FirstGroup, one of Britain’s earliest adopters of employee directors on company boards, has quietly ended the long-running practice—delivering a symbolic blow to the once-ambitious drive to give workers a greater say in corporate governance.
The transport operator, which introduced employee representation on its board in the 1990s, confirmed it would no longer reserve a seat for a worker director. In its latest filings, the company offered little explanation beyond referring to the “transformation” of its business—particularly the scaling back of its UK rail operations, most of which have been handed back to the public sector.

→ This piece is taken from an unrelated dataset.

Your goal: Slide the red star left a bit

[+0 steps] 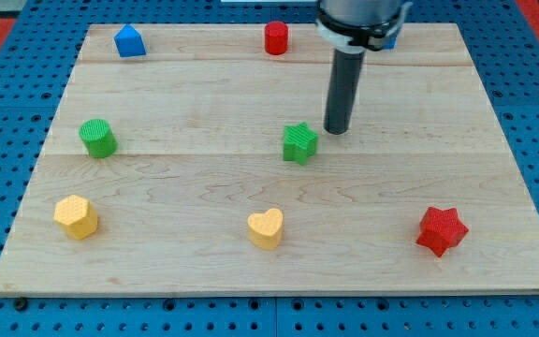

The decision leaves a question mark over the relevance of employee voice in British boardrooms. Despite being championed by former Prime Minister Theresa May during her 2016 leadership campaign as a flagship policy to reset capitalism in the wake of the Brexit vote, the concept has made little headway. Fewer than a dozen FTSE-listed firms ever embraced the model, and FirstGroup’s exit from the practice may discourage others from following suit.
The company still employs thousands in its UK bus division, yet has not indicated any plans to reinstate worker representation in that area.
Governance experts say the withdrawal highlights a broader reluctance in UK corporate culture to hardwire employee perspectives into boardroom decision-making.
“FirstGroup was a rare example of a company that gave workers a seat at the table in a meaningful way,” said one governance adviser. “Its quiet abandonment of the policy risks confirming the view that employee voice in boardrooms remains more symbolic than structural.”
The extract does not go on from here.